→ Task prompt: From the entries below, copy every line holding the word "finger".

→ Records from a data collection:

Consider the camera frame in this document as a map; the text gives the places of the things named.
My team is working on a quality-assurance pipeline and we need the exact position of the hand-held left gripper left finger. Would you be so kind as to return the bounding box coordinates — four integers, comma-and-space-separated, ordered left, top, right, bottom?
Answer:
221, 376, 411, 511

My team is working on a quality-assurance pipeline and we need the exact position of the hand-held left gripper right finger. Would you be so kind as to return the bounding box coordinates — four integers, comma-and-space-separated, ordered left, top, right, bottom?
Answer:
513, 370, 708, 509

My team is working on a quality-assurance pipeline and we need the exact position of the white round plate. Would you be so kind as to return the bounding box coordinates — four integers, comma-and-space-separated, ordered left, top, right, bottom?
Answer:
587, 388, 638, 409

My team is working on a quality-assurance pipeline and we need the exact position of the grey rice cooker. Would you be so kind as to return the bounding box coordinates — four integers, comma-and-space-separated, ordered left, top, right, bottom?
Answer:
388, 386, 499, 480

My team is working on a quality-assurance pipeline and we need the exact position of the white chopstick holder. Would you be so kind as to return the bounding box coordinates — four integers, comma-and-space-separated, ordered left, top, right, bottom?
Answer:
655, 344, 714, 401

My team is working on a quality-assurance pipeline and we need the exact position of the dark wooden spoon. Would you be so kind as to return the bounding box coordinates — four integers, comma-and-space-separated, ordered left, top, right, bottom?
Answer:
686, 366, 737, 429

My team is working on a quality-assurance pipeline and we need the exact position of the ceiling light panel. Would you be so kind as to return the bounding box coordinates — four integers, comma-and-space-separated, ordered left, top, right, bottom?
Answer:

→ Response box:
My team is working on a quality-assurance pipeline and we need the exact position of the hand-held left gripper left finger. Would you be so kind as to return the bounding box coordinates — four integers, comma-and-space-separated, ordered left, top, right, bottom?
My team is working on a quality-assurance pipeline and we need the exact position of the hand-held left gripper right finger. Would you be so kind as to return the bounding box coordinates — four integers, comma-and-space-separated, ordered left, top, right, bottom?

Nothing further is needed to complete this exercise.